Yes i am stress all the time, its a one man show from day 1, lately only wife helps a little, because the girl has been very well behave (after behavioural conditioning) and is very well liked by teachers in her PN class. I have not been doing Flash cards since oct of last yr but does LR. As we have to teach her survival skills in PN, and teaching her survival skills in K1 starting tomorrow. She would be amoung the youngest in her class some older by a yr or more.

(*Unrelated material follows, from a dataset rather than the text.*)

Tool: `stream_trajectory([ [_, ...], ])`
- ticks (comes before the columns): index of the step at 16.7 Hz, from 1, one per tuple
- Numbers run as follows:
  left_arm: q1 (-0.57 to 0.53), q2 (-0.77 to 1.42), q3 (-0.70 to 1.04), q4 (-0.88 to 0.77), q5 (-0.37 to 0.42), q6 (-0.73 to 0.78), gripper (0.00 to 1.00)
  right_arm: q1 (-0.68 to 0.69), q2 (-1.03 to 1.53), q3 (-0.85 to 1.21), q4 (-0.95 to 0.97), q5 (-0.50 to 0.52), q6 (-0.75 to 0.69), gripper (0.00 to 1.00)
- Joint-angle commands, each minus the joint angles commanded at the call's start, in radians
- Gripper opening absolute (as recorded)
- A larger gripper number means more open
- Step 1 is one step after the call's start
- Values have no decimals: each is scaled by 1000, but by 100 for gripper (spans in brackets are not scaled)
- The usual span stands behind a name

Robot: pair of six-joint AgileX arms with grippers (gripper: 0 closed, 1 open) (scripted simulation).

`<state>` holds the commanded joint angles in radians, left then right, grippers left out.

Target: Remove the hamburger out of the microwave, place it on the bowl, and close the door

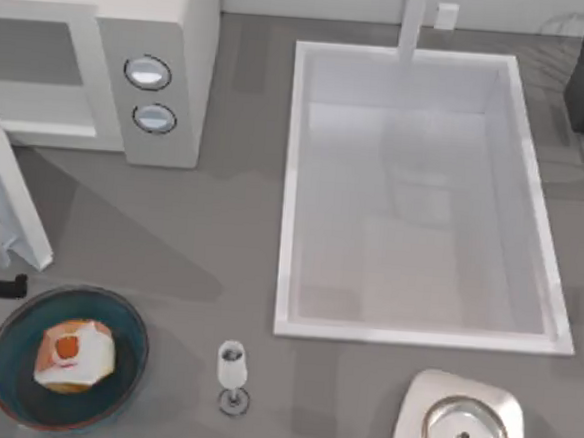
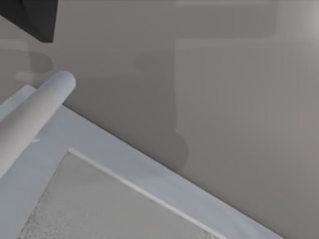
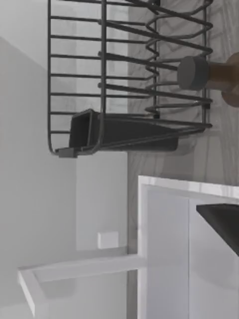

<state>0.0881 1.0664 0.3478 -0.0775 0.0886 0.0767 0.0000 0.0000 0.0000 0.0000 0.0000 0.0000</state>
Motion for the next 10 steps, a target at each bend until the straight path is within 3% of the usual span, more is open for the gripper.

Lately we did a shichida class assessment she is considered slight above avg among her age group, with good ESP skills. (yes we did that training too). However, lately when i told my wife about trins inability to fully read, she noted otherwise, as she often says trin does know how to read and that perhaps i was having too much of an expectation and i was also disciplining her, so she was afraid to read in front of me. That may be true because of the thousand words i taught her i would have expected she should be able to read at least 400-600 words, by now. But ...... anyway we got someone else to test her yesterday and we do find that she can read alot more than i thought she could read with me testing her, but nowhere near 200, more like 80 words unfortunately.
Apparantly stress do play a part, but teaching discipline and surviving in school currently seems to be an over-riding factor now. Given, HK parents prefer to send their kids to school late, simply because they felt that if their son is too young he will be bullied whilst if he is older he can bully others rather than be bullied. It's sick, but its a fact in HK, and schools like to cover that up.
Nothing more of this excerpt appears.